- [REQUIREMENT]
From the listing below, please restate exactly the lines beginning at the one with "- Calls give" and ending at the one with "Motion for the", both included, and skip the pictures.
########################################
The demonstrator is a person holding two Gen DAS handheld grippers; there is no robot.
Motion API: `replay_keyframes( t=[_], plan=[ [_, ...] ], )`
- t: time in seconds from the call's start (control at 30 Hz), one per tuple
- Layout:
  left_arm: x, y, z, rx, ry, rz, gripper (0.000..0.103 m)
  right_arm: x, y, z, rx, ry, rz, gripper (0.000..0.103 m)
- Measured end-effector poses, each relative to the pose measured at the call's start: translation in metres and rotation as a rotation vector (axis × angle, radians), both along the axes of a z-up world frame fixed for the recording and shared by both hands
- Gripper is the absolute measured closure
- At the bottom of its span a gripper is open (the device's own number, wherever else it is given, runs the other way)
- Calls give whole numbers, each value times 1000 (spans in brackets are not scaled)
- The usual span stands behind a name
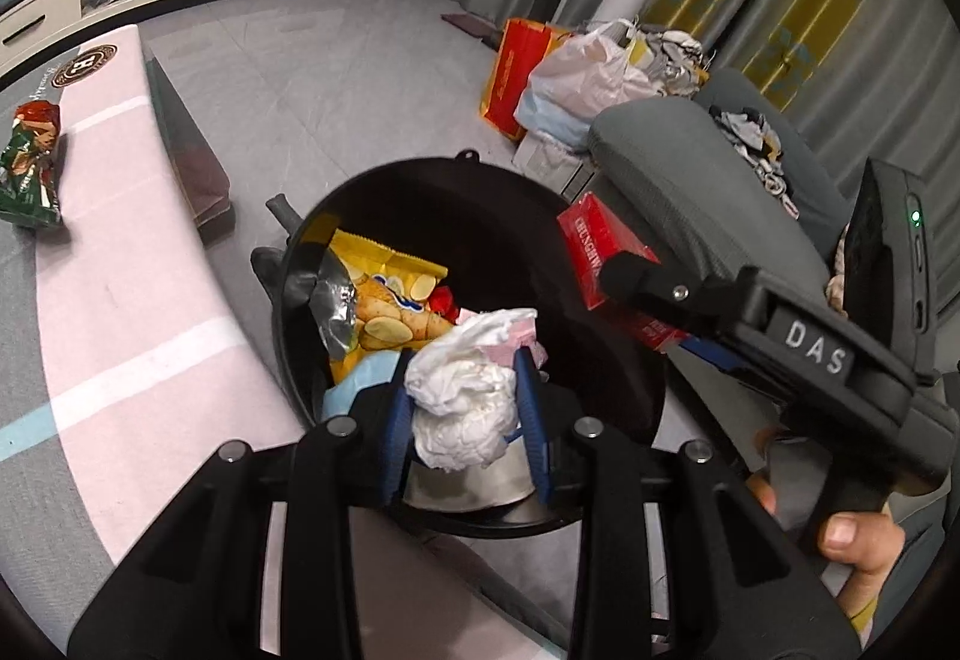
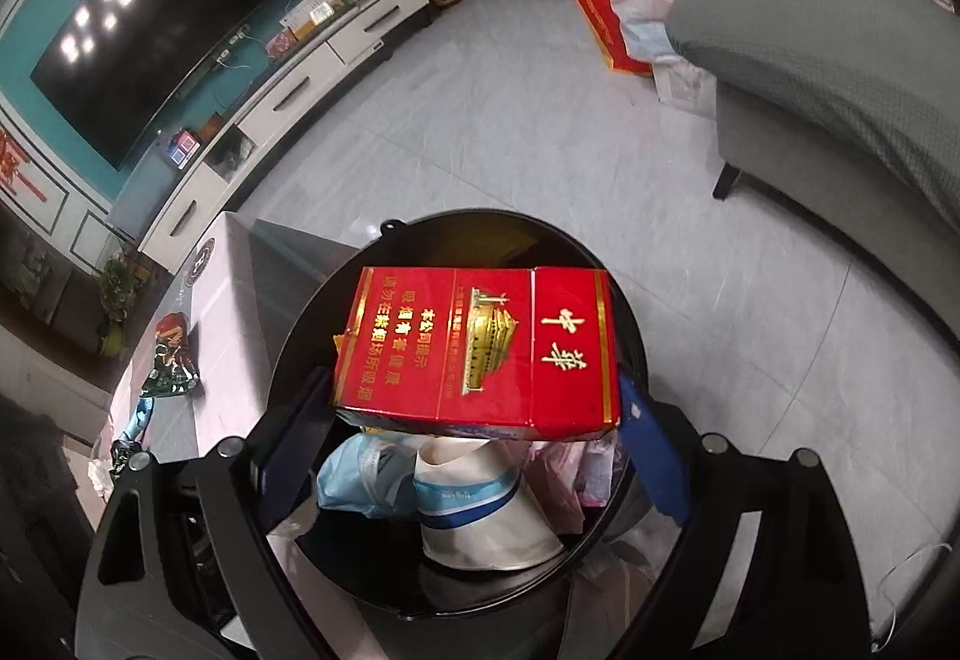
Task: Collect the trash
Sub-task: 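Carry the tissue and red box to the black bin and release both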
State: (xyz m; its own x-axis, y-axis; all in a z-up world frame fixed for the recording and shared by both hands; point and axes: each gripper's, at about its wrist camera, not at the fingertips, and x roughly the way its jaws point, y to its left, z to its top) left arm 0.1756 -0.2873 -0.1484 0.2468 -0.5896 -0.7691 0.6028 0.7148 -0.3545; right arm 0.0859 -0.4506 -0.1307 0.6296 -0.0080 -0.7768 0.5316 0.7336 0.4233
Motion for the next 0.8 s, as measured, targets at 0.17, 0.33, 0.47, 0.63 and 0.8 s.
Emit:
replay_keyframes(
  t=[0.17,0.33,0.47,0.63,0.8],
  plan=[
    [-2,-7,-4,27,-5,-6,69,2,2,-2,1,14,9,14],
    [-7,-13,-4,51,-12,-21,69,5,4,-4,-4,33,15,14],
    [-8,-19,-3,65,-21,-28,68,6,4,-4,-2,41,17,14],
    [-9,-20,-2,75,-27,-21,66,8,5,-5,-2,58,20,14],
    [-11,-19,0,71,-31,-21,60,10,5,-8,1,82,27,14]
  ],
)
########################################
- [ANSWER SECTION]
- Calls give whole numbers, each value times 1000 (spans in brackets are not scaled)
- The usual span stands behind a name
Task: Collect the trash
Sub-task: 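Carry the tissue and red box to the black bin and release both
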State: (xyz m; its own x-axis, y-axis; all in a z-up world frame fixed for the recording and shared by both hands; point and axes: each gripper's, at about its wrist camera, not at the fingertips, and x roughly the way its jaws point, y to its left, z to its top) left arm 0.1756 -0.2873 -0.1484 0.2468 -0.5896 -0.7691 0.6028 0.7148 -0.3545; right arm 0.0859 -0.4506 -0.1307 0.6296 -0.0080 -0.7768 0.5316 0.7336 0.4233
Motion for the next 0.8 s, as measured, targets at 0.17, 0.33, 0.47, 0.63 and 0.8 s.

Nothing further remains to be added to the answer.